---------- DATASET EXTRACT ----------
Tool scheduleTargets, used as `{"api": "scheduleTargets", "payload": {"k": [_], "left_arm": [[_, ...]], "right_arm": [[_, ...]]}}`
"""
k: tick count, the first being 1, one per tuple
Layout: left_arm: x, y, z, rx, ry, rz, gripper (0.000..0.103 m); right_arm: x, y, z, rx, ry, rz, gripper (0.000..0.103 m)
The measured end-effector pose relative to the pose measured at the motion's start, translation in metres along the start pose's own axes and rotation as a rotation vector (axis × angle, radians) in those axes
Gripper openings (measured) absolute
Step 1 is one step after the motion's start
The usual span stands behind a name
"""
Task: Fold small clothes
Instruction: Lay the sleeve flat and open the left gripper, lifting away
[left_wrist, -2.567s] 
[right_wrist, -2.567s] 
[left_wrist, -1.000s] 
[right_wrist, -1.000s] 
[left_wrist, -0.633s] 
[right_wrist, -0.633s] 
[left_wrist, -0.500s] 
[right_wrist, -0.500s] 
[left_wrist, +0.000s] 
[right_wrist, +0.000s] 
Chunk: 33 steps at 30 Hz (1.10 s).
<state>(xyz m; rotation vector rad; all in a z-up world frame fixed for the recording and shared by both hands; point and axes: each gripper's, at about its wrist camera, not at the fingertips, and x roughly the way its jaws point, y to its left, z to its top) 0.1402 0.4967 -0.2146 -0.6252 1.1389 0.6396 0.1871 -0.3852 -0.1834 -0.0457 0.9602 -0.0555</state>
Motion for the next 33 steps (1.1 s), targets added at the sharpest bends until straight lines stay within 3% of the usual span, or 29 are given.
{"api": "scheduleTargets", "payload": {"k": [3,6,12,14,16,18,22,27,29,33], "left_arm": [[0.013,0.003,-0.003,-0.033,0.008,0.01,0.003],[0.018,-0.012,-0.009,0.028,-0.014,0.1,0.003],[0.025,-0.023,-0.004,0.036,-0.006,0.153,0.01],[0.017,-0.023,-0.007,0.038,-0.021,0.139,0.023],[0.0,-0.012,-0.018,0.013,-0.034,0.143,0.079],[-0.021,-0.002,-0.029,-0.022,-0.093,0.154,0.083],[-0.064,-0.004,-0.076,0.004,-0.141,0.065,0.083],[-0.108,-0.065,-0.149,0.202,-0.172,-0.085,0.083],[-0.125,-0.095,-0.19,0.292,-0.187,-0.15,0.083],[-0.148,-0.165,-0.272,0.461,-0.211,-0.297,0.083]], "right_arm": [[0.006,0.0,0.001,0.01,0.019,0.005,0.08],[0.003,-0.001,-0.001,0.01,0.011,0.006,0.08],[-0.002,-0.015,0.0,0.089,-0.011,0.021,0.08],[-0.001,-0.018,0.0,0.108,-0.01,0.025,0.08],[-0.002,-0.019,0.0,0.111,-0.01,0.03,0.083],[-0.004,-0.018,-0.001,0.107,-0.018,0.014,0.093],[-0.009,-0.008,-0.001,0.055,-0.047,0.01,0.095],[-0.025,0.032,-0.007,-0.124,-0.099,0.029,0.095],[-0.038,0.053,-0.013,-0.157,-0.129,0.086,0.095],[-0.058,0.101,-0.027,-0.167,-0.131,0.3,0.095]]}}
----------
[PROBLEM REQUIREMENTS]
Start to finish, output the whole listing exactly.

[TASK RESULT]
Tool scheduleTargets, used as `{"api": "scheduleTargets", "payload": {"k": [_], "left_arm": [[_, ...]], "right_arm": [[_, ...]]}}`
"""
k: tick count, the first being 1, one per tuple
Layout: left_arm: x, y, z, rx, ry, rz, gripper (0.000..0.103 m); right_arm: x, y, z, rx, ry, rz, gripper (0.000..0.103 m)
The measured end-effector pose relative to the pose measured at the motion's start, translation in metres along the start pose's own axes and rotation as a rotation vector (axis × angle, radians) in those axes
Gripper openings (measured) absolute
Step 1 is one step after the motion's start
The usual span stands behind a name
"""
Task: Fold small clothes
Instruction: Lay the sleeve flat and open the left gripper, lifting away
[left_wrist, -2.567s] 
[right_wrist, -2.567s] 
[left_wrist, -1.000s] 
[right_wrist, -1.000s] 
[left_wrist, -0.633s] 
[right_wrist, -0.633s] 
[left_wrist, -0.500s] 
[right_wrist, -0.500s] 
[left_wrist, +0.000s] 
[right_wrist, +0.000s] 
Chunk: 33 steps at 30 Hz (1.10 s).
<state>(xyz m; rotation vector rad; all in a z-up world frame fixed for the recording and shared by both hands; point and axes: each gripper's, at about its wrist camera, not at the fingertips, and x roughly the way its jaws point, y to its left, z to its top) 0.1402 0.4967 -0.2146 -0.6252 1.1389 0.6396 0.1871 -0.3852 -0.1834 -0.0457 0.9602 -0.0555</state>
Motion for the next 33 steps (1.1 s), targets added at the sharpest bends until straight lines stay within 3% of the usual span, or 29 are given.
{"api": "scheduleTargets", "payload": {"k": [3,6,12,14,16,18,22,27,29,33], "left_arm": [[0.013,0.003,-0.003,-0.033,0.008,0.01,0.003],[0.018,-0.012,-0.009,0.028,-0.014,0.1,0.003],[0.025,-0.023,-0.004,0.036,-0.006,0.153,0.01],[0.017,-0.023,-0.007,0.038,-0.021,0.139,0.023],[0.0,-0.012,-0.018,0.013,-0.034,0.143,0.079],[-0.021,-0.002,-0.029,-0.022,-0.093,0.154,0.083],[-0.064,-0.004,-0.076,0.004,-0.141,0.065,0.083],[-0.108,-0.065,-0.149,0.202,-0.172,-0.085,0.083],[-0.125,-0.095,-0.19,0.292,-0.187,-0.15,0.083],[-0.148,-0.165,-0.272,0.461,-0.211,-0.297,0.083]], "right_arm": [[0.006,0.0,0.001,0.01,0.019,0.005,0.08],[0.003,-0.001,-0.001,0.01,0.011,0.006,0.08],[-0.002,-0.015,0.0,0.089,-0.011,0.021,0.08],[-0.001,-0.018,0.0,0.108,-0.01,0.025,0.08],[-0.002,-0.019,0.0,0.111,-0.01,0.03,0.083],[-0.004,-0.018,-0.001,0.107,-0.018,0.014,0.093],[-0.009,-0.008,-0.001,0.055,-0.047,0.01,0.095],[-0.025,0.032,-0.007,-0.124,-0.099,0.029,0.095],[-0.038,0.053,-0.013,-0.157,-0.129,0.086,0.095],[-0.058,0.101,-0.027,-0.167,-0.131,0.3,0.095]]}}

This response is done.